TASK TO COMPLETE:
Could you copy out all the lines in the material below where the word "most" occurs?

= = = = =

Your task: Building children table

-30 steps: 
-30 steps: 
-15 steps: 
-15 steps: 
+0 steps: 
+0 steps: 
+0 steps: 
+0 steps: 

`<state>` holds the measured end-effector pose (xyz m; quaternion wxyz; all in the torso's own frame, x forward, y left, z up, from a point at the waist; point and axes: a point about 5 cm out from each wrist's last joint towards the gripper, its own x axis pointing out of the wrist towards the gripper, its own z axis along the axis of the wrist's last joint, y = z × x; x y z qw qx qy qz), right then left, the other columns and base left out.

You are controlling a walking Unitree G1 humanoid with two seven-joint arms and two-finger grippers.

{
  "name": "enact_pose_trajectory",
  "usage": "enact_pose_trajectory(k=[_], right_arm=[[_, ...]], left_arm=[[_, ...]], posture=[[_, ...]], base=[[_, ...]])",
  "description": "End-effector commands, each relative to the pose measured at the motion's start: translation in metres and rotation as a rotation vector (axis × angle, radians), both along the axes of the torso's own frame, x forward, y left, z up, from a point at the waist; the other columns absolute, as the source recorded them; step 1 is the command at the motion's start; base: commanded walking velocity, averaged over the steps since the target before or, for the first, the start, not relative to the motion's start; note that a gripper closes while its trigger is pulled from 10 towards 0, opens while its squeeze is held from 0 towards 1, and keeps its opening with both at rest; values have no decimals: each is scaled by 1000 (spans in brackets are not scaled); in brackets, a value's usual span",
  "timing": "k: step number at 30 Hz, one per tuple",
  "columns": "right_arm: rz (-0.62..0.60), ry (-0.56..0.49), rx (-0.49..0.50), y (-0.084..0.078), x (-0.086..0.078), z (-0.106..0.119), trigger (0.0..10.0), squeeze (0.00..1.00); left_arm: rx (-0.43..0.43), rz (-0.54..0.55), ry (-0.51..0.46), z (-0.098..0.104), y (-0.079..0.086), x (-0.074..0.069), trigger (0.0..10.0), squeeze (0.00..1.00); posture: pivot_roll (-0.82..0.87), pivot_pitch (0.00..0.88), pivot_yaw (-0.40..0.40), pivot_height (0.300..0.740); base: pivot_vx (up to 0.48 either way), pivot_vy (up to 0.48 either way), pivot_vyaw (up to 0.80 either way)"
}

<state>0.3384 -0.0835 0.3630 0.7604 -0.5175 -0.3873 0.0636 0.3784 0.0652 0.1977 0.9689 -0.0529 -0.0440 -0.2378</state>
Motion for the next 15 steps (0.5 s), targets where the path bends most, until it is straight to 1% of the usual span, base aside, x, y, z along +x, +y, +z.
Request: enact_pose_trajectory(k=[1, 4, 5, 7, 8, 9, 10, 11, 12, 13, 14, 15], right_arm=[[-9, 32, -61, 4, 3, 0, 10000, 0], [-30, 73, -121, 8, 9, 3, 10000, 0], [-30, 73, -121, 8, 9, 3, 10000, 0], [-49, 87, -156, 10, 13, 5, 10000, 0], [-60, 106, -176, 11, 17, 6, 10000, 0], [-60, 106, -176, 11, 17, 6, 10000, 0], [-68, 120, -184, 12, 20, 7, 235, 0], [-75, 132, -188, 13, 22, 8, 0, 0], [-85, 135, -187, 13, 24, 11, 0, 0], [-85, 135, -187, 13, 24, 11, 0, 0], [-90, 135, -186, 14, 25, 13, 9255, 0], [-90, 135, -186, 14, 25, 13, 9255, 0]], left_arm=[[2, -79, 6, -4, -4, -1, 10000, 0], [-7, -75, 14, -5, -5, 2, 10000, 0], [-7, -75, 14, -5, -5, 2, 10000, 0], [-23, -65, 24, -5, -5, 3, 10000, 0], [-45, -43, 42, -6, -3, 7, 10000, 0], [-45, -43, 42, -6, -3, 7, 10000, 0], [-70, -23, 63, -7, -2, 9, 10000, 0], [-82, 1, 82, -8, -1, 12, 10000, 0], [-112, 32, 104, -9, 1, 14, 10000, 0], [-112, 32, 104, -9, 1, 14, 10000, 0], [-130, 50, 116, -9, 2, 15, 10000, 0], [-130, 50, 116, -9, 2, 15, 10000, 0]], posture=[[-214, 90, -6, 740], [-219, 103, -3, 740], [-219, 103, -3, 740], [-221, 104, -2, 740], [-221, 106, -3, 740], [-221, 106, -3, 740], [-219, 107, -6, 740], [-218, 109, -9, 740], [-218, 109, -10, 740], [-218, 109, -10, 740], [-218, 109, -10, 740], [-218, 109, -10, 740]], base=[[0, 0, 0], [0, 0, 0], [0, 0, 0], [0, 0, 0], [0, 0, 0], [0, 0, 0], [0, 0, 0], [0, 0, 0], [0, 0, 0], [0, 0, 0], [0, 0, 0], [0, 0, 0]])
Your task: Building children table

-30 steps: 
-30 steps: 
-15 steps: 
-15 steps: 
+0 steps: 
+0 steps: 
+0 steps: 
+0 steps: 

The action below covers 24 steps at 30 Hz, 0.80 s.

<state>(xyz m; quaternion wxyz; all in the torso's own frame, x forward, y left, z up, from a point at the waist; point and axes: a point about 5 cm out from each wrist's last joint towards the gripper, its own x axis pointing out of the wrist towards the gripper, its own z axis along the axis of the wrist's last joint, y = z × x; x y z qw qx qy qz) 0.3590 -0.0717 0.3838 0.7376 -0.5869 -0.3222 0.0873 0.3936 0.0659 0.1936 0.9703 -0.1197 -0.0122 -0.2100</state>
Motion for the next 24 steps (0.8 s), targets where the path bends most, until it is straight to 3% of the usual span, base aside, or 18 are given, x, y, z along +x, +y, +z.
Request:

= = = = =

SOLUTION:
Motion for the next 15 steps (0.5 s), targets where the path bends most, until it is straight to 1% of the usual span, base aside, x, y, z along +x, +y, +z.
Motion for the next 24 steps (0.8 s), targets where the path bends most, until it is straight to 3% of the usual span, base aside, or 18 are given, x, y, z along +x, +y, +z.

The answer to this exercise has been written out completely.